Some PGA vendors also offer digital potentiometer and voltage-divider ICs to drive a PGA's front end. Maxim comes in with the MAX5420/21 digitally programmable voltage dividers, and Analog Devices has its AD5321, a digital potentiometer with nonvolatile memory for programmable-gain and attenuation applications.
In addition, Xicor produces a number of PGA devices that are optimized to perform as digitally controlled potentiometers (DCPs). This manufacturer's DCPs come in single, dual, and quad versions.
THE INTEGRATED SOLUTION
Many companies now integrate the PGA and other signal-conditioning circuits directly on the same chip housing the ADC. This approach can be beneficial where space is at a premium, and it can provide higher performance than a separate PGA and ADC. However, it can also cost much more. Besides being less flexible than if the PGAs and ADCs were separate, integrating the PGA on the ADC generally means having to deal with higher clock noise levels.
One of the devices in the MAX14XX family mentioned earlier, the MAX1457 sensor-linear IC with a linearized front end, includes a 12-bit ADC (Fig. 2). Analog Devices offers the ADC7707 high-accuracy signal-conditioning 16-bit sigma-delta ADC, which includes a multiplexer, a buffer, a PGA, a charge-balancing circuit, a serial interface, and a clock generator. A similar unit is available without a multiplexer (the ADC-7715). Analog Devices' ADC7708/18 sigma-delta 6-bit/24-bit ADCs also have the same circuits as the AD7707. But they target low-voltage and low-power applications, as does the ADC7714 24-bit sigma-delta ADC.
An interesting highly integrated ADC is the ADC7731 24-bit sigma-delta unit. It offers all the circuitry of the ADC7707, plus a calibration microcontroller (Fig. 3).

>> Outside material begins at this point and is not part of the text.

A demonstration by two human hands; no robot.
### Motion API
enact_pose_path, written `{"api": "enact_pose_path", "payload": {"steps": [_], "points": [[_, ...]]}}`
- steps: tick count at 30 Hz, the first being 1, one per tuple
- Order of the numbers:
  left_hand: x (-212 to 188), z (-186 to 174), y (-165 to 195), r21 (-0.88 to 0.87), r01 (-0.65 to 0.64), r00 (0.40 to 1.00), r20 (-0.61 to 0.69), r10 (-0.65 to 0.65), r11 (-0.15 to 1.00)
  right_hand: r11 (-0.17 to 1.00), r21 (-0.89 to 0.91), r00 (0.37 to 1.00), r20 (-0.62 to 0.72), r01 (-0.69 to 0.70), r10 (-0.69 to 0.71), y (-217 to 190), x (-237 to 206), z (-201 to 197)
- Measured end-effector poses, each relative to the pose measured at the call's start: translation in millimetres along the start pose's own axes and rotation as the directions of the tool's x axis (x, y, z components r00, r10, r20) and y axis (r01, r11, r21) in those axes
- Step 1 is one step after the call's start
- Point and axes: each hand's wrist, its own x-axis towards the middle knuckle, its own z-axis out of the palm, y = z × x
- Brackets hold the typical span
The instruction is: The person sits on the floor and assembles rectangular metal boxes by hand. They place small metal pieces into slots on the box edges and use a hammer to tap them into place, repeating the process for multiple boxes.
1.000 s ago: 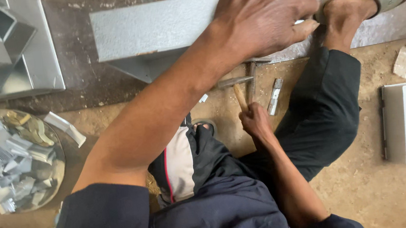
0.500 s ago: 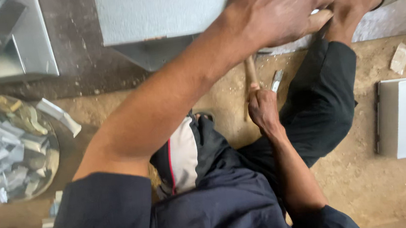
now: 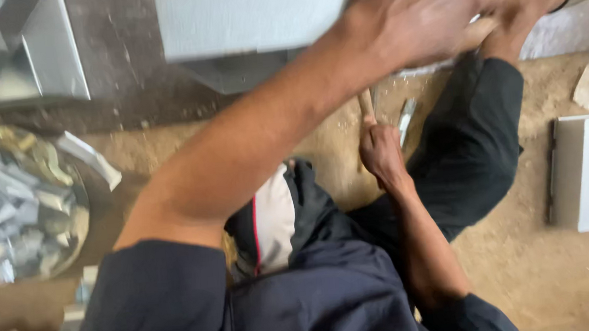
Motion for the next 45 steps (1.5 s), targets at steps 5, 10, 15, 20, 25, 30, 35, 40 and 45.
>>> {"api": "enact_pose_path", "payload": {"steps": [5, 10, 15, 20, 25, 30, 35, 40, 45], "points": [[-2.5, 16.2, -7.6, 0.065, 0.004, 1.000, 0.021, -0.005, 0.998, 0.985, 0.169, 0.996, -0.074, -0.027, 0.040, -9.6, -10.0, -12.1], [-5.3, 10.2, -7.7, 0.174, -0.031, 0.988, -0.147, 0.057, 0.984, 0.983, 0.159, 0.992, -0.071, -0.088, 0.100, -32.2, -28.6, -10.1], [-4.9, -8.0, -3.9, 0.097, -0.004, 0.994, -0.106, 0.014, 0.995, 0.964, 0.229, 0.989, -0.025, -0.136, 0.145, -49.1, -19.5, -22.2], [-3.4, 7.6, -7.1, 0.006, 0.018, 1.000, 0.024, -0.018, 1.000, 0.892, 0.450, 0.981, -0.186, 0.036, 0.054, -49.9, -31.7, -24.4], [-3.4, 17.1, -8.2, 0.057, 0.009, 0.994, -0.106, -0.003, 0.998, 0.976, 0.022, 0.948, -0.243, 0.218, -0.206, -21.3, -11.8, 8.9], [-3.5, 6.9, -11.5, 0.105, -0.022, 0.999, 0.042, 0.017, 0.994, 0.989, 0.144, 0.993, -0.119, 0.034, -0.016, -10.2, -23.2, 4.6], [-6.2, 5.7, -9.6, 0.072, -0.031, 0.997, -0.071, 0.036, 0.997, 0.838, 0.468, 0.905, -0.420, 0.281, -0.069, -33.1, -68.7, -18.3], [-7.4, 6.1, -7.7, 0.161, -0.022, 0.988, -0.148, 0.046, 0.987, 0.885, 0.163, 0.835, -0.441, 0.436, -0.330, -1.9, -19.5, 4.2], [-4.0, 1.4, -9.6, 0.043, 0.035, 0.994, 0.101, -0.039, 0.998, 0.979, 0.132, 0.985, 0.099, -0.154, 0.142, 54.7, -27.7, 44.8]]}}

This IC targets low-noise high-throughput applications. Maxim also makes available a dual 6-bit ADC with an integrated PGA. This unit, which features a 90-sample/s throughput rate, consumes just 550 mW.
Will we see more ADCs containing PGAs and other signal-conditioning circuits? There's no escaping the fact that high levels of integration are the norm for the IC industry, and PGAs and other signal-conditioning support circuits are no exception. So expect to see the PGA moving onto the same die housing as the ADC as on-chip performance parameters like clock-induced noise are solved and unit ADC prices drop for high-resolution devices.
In fact, designers have the ultimate goal of putting the sensor/transducer circuits on such a highly integrated ADC. That will be the gateway to the final challenge: marrying real-world analog signals with the digital world of computers. It also will bring into sharper focus the two different philosophies of analog and digital circuit design.